Family Donates Torah in Honor of Son’s Bar Mitzvah

A family has donated a new Sefer Torah to the Chabad Center of Bergen County in northern New Jersey, directed by Rabbi Chanoch Kaplan, in honor of their son’s Bar Mitzvah.


A family has offered the ultimate contribution to the synagogue it attends to commemorate a rite of passage for one of its members.

Craig and Ruanne Sher have donated a Torah to the Chabad Jewish Center of Northwest Bergen County in Franklin Lakes, which it celebrated in a ceremony on May 29.

“The Torah embodies the Godly word,” Rabbi Chanoch Kaplan said at a gathering at the Sher’s home prior to the presentation of the Torah at the synagogue.

“This comes at the perfect time — it’s on the bar mitzvah of the Shers’ son, Davin.”

Craig Sher, a native South African, said he was thankful he and his family were able to make such a contribution — the second they have donated to the Chabad, in fact.

“It is our pleasure to do this on this occasion,” he said.

Kaplan said a Torah can cost $28,000 to $60,000. The cost is largely due to the means by which they are created: They are traditionally hand-written. The scribe of the one donated to the synagogue on May 29 was Rabbi Shalom Kass of Rockland, N.Y.

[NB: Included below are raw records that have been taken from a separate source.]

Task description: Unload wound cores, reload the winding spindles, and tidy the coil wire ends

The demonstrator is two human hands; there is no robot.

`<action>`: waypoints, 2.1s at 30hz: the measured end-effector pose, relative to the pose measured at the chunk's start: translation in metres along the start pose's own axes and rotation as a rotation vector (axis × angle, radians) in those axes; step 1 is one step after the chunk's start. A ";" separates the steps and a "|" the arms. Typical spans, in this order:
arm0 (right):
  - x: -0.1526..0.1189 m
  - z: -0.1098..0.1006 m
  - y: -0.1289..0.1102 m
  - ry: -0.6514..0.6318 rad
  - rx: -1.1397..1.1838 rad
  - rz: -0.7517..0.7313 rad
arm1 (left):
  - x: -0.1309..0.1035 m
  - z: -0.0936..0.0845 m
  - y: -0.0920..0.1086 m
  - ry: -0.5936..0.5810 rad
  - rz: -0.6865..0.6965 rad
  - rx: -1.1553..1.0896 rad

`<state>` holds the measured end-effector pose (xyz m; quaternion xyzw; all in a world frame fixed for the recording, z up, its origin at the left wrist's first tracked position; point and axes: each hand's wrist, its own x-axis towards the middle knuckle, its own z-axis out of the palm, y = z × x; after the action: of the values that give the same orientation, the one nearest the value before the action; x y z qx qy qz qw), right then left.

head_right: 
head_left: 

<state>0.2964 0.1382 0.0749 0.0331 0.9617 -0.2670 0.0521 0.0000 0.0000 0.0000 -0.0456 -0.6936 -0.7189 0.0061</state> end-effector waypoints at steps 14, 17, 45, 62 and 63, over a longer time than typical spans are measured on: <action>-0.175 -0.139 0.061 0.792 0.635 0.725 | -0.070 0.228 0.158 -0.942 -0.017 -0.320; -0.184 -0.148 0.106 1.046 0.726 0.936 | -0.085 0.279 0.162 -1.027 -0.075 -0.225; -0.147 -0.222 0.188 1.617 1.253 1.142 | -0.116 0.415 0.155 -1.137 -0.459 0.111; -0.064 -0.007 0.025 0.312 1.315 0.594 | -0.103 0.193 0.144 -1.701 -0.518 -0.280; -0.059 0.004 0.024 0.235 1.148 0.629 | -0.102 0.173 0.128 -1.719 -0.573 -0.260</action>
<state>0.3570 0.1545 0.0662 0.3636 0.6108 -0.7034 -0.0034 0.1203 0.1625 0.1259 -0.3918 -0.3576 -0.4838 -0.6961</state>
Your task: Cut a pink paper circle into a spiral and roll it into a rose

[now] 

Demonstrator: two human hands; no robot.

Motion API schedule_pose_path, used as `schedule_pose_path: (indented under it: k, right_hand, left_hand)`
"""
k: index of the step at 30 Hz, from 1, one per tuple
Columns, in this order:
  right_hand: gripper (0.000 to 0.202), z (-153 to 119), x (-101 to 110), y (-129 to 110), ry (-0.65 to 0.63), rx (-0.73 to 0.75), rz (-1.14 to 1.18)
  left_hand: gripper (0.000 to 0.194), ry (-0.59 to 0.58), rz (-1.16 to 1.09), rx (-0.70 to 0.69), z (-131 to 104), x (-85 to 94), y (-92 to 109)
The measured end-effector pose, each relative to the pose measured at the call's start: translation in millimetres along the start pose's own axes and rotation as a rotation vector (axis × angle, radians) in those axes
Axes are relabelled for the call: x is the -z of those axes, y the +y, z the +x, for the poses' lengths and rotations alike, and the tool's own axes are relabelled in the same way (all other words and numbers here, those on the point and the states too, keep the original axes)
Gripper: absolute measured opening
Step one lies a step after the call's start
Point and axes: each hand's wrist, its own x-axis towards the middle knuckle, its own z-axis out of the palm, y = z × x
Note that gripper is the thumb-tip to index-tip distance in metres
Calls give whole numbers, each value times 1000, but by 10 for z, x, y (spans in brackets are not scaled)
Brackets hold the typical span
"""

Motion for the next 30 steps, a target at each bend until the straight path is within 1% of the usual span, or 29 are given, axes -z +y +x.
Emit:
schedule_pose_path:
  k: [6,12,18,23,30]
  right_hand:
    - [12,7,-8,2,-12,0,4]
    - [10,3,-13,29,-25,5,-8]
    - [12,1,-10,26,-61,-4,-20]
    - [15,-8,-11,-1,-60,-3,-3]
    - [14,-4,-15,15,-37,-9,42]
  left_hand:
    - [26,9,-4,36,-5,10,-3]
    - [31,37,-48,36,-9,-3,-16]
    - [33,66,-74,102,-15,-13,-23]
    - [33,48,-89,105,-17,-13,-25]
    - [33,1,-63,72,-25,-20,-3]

“There are so many other things a family can spend that amount of money on,” he said. “This family chose to further the word of God.”

Kaplan said the Chabad Jewish Center now has four Torahs, two of which were “used’ when acquired. He said synagogues need several Torahs because the scrolls are read up to three times each day and at holiday services.

“There is a lot of wear and tear, even though they are handled carefully,” he said.

During the ceremony that ushered in the new Torah, Davin was the first to read from it, and he and his family filled in parts of the final letters that end the writings, which conclude with the death of Moses.

“For 3,326 years, the Torah has kept us together as a people,” the rabbi said. “The Shers offering is a commitment to the word of God and to the mission of remembering the words which Jews live by.”